Vediamo… si potrebbe concludere… Se ci sarà maggiore integrazione tra le diverse culture, se la fase del politically correct esaurirà la sua parabola o quanto meno l’aspetto discutibile della sua parabola, se anche familiari e persone con disabilità, capaci anche di sfuggire ai riflettori, porteranno il loro contributo, se le aree educativa e sociologica saranno più attive, se i silenziosi percorsi di alcune associazioni porteranno frutti (vedi soprattutto quelli delle associazioni delle persone con sindrome di Down)… se ci sarà qualche Vescovo in più… se, se, se…
E segnaliamo infine i due contributi in termini di “distinguo” di cui accennavamo all’inizio e che si possono leggere a questo e a quest’altro link.
Proprio mentre stavamo elaborando questo approfondimento, è apparso sul «Fatto Quotidiano» un articolo che, come tanti di quel quotidiano, appoggia la campagna per l’assistenza sessuale.
Due considerazioni, una sul tema del nostro presente contributo, l’altra più generale.
In quell’articolo si dice che in questi anni il Comitato Organizzatore della Proposta di Legge ha partecipato a 67 eventi formativi in materia. Purtroppo noi sul web ne abbiamo trovati solo una parte (19 interventi di Ulivieri e 14 di Quattrini, a volte allo stesso evento) e quindi alla nostra conta mancano all’incirca una quarantina di eventi, sempre che questi non siano stati promossi al di fuori del periodo della nostra ricerca (che comunque, ovviamente, può presentare delle carenze).

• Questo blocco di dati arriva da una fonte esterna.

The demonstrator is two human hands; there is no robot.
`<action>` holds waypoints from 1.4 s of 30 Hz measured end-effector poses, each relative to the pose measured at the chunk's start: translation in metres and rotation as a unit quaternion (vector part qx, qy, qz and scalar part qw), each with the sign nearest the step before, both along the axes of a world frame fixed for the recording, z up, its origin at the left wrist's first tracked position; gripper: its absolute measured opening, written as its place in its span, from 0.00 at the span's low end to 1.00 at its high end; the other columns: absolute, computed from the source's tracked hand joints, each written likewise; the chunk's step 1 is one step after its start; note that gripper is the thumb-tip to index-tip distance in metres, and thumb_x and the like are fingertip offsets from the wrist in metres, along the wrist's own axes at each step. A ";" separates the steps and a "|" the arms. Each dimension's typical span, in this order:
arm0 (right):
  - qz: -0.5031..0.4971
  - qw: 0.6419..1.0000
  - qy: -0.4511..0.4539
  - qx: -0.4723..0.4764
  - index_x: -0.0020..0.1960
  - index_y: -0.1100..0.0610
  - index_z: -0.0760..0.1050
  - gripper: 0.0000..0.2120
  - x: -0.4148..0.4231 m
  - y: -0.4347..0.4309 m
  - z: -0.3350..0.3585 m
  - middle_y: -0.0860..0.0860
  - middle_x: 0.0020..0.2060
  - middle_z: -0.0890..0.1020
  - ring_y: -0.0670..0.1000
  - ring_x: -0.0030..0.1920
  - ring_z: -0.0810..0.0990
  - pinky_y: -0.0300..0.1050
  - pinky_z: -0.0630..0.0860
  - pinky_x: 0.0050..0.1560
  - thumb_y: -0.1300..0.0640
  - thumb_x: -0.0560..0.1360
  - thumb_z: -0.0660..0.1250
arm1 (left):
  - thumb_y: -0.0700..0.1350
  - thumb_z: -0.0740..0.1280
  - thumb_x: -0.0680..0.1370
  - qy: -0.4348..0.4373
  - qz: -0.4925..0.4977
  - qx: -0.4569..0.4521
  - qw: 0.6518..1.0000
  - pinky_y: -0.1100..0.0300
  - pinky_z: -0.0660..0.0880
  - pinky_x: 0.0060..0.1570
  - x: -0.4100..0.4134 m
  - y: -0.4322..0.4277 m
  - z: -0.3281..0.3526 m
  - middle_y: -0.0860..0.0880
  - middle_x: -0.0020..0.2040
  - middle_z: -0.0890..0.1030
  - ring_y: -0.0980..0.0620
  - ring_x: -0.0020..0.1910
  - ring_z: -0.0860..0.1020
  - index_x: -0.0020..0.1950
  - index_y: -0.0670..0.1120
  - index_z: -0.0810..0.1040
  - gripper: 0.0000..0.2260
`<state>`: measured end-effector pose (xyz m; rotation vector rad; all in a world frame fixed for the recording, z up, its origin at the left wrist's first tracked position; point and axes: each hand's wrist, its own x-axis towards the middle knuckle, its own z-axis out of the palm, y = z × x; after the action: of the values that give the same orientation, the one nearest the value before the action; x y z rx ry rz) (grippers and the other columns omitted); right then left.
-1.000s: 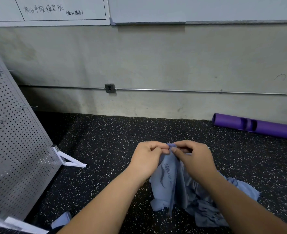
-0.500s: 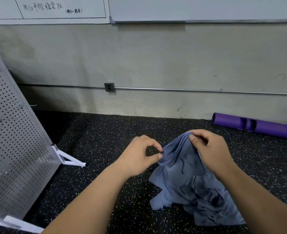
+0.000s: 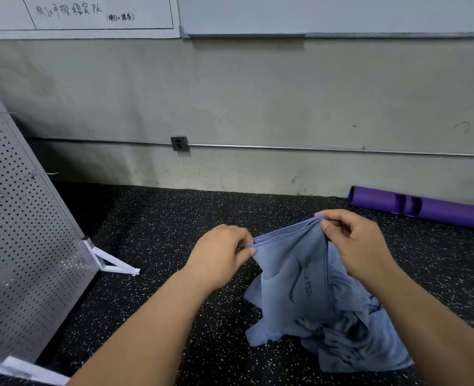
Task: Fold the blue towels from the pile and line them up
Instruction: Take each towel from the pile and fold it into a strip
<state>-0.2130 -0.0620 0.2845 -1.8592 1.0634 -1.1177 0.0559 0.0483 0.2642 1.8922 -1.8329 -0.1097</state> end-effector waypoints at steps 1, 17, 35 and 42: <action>0.007 1.000 0.012 -0.003 0.57 0.48 0.85 0.11 -0.002 -0.001 -0.001 0.44 0.46 0.87 0.46 0.47 0.85 0.43 0.83 0.54 0.62 0.82 0.71 | 0.55 0.72 0.80 0.028 -0.001 -0.005 1.000 0.51 0.78 0.50 0.002 0.000 0.000 0.60 0.45 0.82 0.57 0.47 0.78 0.49 0.57 0.80 0.05; 0.059 0.984 0.157 -0.053 0.45 0.47 0.87 0.12 -0.013 -0.001 0.001 0.38 0.39 0.87 0.40 0.41 0.86 0.30 0.79 0.47 0.65 0.72 0.80 | 0.50 0.76 0.79 0.125 0.000 -0.076 0.989 0.55 0.79 0.50 0.017 0.005 0.014 0.60 0.43 0.83 0.58 0.45 0.81 0.47 0.56 0.84 0.02; 0.037 0.969 0.237 -0.059 0.46 0.43 0.85 0.09 -0.009 -0.001 0.000 0.38 0.40 0.85 0.35 0.44 0.82 0.27 0.75 0.46 0.57 0.75 0.79 | 0.51 0.77 0.77 0.068 0.028 -0.088 0.993 0.52 0.80 0.48 0.018 0.004 0.011 0.61 0.43 0.83 0.60 0.43 0.81 0.47 0.57 0.85 0.02; 0.034 0.983 0.174 -0.039 0.46 0.45 0.84 0.07 -0.003 -0.001 -0.001 0.41 0.40 0.86 0.38 0.42 0.83 0.31 0.78 0.45 0.58 0.76 0.77 | 0.47 0.79 0.76 0.121 0.033 -0.070 0.990 0.53 0.81 0.48 0.018 0.002 0.011 0.62 0.40 0.84 0.60 0.41 0.82 0.45 0.56 0.83 0.06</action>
<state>-0.2156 -0.0632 0.2838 -2.1907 1.1494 -0.8232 0.0738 0.0508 0.2756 1.7563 -1.5731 -0.1743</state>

Il dato avvalora l’annotazione che il dibattito sia avvenuto soprattutto attorno a quella Proposta. Se tramite la redazione di «Superando.it» ci verranno forniti i dati e i programmi, provvederemo naturalmente ad aggiornare la nostra analisi. Infatti, 40 eventi in più dei 49 da noi trovati possono chiaramente spostare di molto – eventualmente – le nostre considerazioni.
Sempre in quell’articolo, poi, si scrive che «alle Associazioni manca il coraggio di intestarsi questa battaglia». La lettura di quanto segnalato al link citato all’inizio del nostro contributo e le sottolineature di tante altre persone con disabilità e anche di medici, psicologi, sessuologi, psicoterapeuti, educatori (magari essi stessi disabili, in alcuni casi), ci fa dire che forse almeno una parte delle Associazioni non condivide che quella della assistenza sessuale sia la strada giusta. E che l’eco mediatica, con tutte le necessità di semplificazione che ha per essere tale, sia il vento migliore per far marciare la riflessione su questi aspetti.
Ripetere ossessivamente che «un disabile non può nemmeno masturbarsi» ha lo stesso effetto delle interminabili gallerie fotografiche di disabili in carrozzina ai piedi di una scalinata che imperversano nelle edizioni online dei quotidiani dopo le Paralimpiadi di Rio de Janeiro! Parrebbero dire tutto e invece la realtà, che ci piaccia o meno, è molto più complessa.